Activity: Line by line, reproduce the material below exactly.
============================================================
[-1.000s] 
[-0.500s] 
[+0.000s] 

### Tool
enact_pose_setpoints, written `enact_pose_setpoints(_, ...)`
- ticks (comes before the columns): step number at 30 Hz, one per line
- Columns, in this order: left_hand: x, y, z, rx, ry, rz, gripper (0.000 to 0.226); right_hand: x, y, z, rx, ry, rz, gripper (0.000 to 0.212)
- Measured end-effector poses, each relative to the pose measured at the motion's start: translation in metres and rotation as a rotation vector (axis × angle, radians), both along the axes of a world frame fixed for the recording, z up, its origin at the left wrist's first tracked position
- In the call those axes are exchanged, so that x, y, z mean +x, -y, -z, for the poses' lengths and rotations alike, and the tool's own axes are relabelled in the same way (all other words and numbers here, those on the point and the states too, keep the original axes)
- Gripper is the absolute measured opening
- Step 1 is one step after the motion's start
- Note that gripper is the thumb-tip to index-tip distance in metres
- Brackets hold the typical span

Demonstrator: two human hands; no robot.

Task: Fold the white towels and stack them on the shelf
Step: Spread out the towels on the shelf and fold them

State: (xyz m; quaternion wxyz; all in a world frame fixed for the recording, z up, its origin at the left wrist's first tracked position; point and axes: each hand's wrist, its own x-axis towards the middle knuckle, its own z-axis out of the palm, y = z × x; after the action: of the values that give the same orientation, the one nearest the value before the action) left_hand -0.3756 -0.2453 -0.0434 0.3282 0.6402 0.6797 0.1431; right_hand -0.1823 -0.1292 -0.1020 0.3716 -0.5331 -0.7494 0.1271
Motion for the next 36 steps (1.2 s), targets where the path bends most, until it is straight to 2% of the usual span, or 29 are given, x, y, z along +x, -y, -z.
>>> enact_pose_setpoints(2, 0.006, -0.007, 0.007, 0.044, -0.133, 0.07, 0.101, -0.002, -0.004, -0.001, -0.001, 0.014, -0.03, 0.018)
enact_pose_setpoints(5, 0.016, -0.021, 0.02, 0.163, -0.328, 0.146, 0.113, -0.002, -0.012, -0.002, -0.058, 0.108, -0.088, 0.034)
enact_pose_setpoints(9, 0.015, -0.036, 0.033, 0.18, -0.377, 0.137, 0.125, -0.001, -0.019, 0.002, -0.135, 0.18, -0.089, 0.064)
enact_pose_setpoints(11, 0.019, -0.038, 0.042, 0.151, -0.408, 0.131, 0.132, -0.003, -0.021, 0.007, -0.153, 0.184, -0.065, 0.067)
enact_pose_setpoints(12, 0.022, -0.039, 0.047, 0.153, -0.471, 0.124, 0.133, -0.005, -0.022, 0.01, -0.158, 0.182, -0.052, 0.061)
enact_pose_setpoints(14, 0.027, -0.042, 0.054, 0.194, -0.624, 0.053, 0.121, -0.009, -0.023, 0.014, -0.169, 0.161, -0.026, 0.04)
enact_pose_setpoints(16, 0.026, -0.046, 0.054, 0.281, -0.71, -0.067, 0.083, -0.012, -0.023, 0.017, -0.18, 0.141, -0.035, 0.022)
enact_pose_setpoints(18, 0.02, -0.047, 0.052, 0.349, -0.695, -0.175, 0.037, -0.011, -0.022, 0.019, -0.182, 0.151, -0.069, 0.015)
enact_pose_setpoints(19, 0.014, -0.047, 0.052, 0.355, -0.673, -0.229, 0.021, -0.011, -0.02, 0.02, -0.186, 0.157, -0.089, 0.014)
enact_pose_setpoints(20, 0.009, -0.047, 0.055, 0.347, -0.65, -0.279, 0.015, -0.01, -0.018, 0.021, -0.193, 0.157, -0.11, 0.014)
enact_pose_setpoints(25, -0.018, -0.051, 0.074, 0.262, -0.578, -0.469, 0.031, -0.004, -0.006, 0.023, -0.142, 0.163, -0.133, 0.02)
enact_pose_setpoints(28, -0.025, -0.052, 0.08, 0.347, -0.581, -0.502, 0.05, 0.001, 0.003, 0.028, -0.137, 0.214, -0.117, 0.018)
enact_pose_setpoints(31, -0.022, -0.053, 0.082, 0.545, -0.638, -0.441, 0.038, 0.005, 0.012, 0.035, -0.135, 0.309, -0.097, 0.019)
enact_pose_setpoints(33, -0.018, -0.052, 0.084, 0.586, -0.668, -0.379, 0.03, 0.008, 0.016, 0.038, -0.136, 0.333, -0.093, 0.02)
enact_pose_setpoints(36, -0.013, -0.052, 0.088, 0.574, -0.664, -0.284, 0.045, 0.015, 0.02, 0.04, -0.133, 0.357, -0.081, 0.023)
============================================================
Result:
[-1.000s] 
[-0.500s] 
[+0.000s] 

### Tool
enact_pose_setpoints, written `enact_pose_setpoints(_, ...)`
- ticks (comes before the columns): step number at 30 Hz, one per line
- Columns, in this order: left_hand: x, y, z, rx, ry, rz, gripper (0.000 to 0.226); right_hand: x, y, z, rx, ry, rz, gripper (0.000 to 0.212)
- Measured end-effector poses, each relative to the pose measured at the motion's start: translation in metres and rotation as a rotation vector (axis × angle, radians), both along the axes of a world frame fixed for the recording, z up, its origin at the left wrist's first tracked position
- In the call those axes are exchanged, so that x, y, z mean +x, -y, -z, for the poses' lengths and rotations alike, and the tool's own axes are relabelled in the same way (all other words and numbers here, those on the point and the states too, keep the original axes)
- Gripper is the absolute measured opening
- Step 1 is one step after the motion's start
- Note that gripper is the thumb-tip to index-tip distance in metres
- Brackets hold the typical span

Demonstrator: two human hands; no robot.

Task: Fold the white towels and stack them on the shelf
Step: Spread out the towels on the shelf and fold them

State: (xyz m; quaternion wxyz; all in a world frame fixed for the recording, z up, its origin at the left wrist's first tracked position; point and axes: each hand's wrist, its own x-axis towards the middle knuckle, its own z-axis out of the palm, y = z × x; after the action: of the values that give the same orientation, the one nearest the value before the action) left_hand -0.3756 -0.2453 -0.0434 0.3282 0.6402 0.6797 0.1431; right_hand -0.1823 -0.1292 -0.1020 0.3716 -0.5331 -0.7494 0.1271
Motion for the next 36 steps (1.2 s), targets where the path bends most, until it is straight to 2% of the usual span, or 29 are given, x, y, z along +x, -y, -z.
>>> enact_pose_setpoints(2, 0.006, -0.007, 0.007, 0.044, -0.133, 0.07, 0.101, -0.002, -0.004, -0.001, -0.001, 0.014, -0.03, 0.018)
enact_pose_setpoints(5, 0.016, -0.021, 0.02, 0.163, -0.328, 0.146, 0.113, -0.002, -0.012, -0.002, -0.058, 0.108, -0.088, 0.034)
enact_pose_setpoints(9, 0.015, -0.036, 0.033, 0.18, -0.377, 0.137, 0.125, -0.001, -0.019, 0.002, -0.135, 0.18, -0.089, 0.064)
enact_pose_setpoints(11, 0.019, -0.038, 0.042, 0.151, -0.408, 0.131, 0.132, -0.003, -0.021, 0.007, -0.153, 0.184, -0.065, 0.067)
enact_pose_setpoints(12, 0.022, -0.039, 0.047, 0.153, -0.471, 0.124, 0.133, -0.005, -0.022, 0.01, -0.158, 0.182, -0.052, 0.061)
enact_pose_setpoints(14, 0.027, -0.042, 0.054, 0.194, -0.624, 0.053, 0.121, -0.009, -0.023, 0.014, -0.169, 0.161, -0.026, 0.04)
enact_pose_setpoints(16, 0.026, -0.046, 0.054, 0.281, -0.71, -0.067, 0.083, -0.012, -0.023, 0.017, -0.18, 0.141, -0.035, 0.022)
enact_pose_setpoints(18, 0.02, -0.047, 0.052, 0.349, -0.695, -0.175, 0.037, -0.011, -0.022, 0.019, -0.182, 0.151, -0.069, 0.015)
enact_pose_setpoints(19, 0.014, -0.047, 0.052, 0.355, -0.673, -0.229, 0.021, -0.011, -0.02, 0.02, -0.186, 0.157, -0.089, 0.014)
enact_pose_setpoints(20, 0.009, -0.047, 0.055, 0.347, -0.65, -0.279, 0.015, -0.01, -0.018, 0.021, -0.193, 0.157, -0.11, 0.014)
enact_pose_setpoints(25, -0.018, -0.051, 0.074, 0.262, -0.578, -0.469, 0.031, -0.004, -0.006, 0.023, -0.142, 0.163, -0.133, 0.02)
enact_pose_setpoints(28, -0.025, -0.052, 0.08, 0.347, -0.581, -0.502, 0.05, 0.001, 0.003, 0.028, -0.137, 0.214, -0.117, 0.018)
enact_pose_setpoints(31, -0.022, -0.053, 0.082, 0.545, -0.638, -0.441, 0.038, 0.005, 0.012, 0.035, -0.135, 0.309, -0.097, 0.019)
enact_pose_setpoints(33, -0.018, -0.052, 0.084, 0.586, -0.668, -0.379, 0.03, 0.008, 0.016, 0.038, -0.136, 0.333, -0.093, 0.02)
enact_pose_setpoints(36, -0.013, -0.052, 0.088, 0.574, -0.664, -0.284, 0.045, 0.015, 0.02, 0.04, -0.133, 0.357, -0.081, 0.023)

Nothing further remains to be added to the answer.